Emma Jane
‘You have to push, push, push – like this – and then pedal, pedal, pedal – as fast as you can.’ The instructions came from somewhere near my knee. Considering the challenges I myself face vertically, it’s quite a feat for someone to be that small.
I looked down. And found Emma Jane. Who was all of three. And now teaching me how to ride a bicycle. From the vantage point of her tricycle.
Bicycles and I share a rather unhappy history. When I was middle-teenaged, Appa decided it was time I learnt to ride a bike. While I would rather get on with whatever book I was currently reading. Dipping banana chips into avakkai pickle as an accompaniment.
Appa then proceeded to make the only judgemental error I’ve ever known him to make. He got me a bicycle that was just that little bit too big. In the confident hope that I would grow into it. Little realising that books and chips do not make a girl grow. Not vertically at least. A rather painful encounter with a thorn hedge and the bicycle disappeared into the depths of the store-room.
Forty years later and middle-aged, the chips and pickle had settled comfortably to a lifetime’s companionship with my midriff. I was tired of walking wherever I needed to go. Begging lifts from the husband when I needed to go where my legs would not take me.
‘Why don’t you learn to ride a bike?’ said the son when I was bundling my woes on his shoulder. He was not taking into account several facts. I have two left feet. I cannot even clap my hands in time to music. I cannot dance. I cannot swim despite six months of lessons. I was petrified of anything with just two wheels. The thorn hedge still flashes back to me in nightmares.
But the idea took root in my head and transplanted itself on my bucket list. A list that has been empty since I learnt how to crochet.
Two years later, Covid-19 struck. And the husband had a week off. And I found BikeAbility Wales. And Emma Jane. Serendipitous all round.
I did three horrible days of push-push-push, balance-turn-balance, push-push-push. Every muscle God put into me woke up screeching. A whole tube of diclofenac cream was consumed, as was a whole pack of ibuprofen.

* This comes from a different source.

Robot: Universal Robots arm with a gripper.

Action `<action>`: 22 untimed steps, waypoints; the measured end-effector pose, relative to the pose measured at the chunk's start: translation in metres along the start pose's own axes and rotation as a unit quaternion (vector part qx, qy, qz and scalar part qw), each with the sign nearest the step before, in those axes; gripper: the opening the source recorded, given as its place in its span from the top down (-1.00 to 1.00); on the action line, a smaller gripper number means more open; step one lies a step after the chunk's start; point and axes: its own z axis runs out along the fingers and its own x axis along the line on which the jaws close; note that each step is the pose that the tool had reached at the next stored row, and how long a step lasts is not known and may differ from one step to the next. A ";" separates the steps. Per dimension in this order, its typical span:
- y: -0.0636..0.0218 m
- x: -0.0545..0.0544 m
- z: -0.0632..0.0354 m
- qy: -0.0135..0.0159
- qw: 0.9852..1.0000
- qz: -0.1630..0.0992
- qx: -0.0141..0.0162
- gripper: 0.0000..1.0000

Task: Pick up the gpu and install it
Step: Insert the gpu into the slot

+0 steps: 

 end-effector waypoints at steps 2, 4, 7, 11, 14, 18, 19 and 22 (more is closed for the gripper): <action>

I was on the verge of giving up all over again when it all clicked into place. Suddenly I found I was staying up on two wheels. Well, for two rounds of the practice track. And managing turns. The right-handed ones at least.
I had just finished the third of my two rounds and ground to an abrupt, panting halt when Emma Jane surfaced in my life.
Lolling back in her tricycle, she began conversationally, ‘When I was really little…’ I pulled down my eyebrow just in time. How much littler…? ‘I fell down,’ she continued, smoothing her little striped frock. ‘And there was a lot of blood. But I didn’t cry.’
‘Go on,’ she said, ‘practise a little more. You can do it.’ Much to the amusement of her Nan and my trainer.
I dutifully clambered back onto the bike and did another two rounds. Emma Jane clapped her hands in enthusiastic approval.
‘Well done!’ she cried. ‘You’re doing really well!’
Emma Jane, where were you when I was fifteen?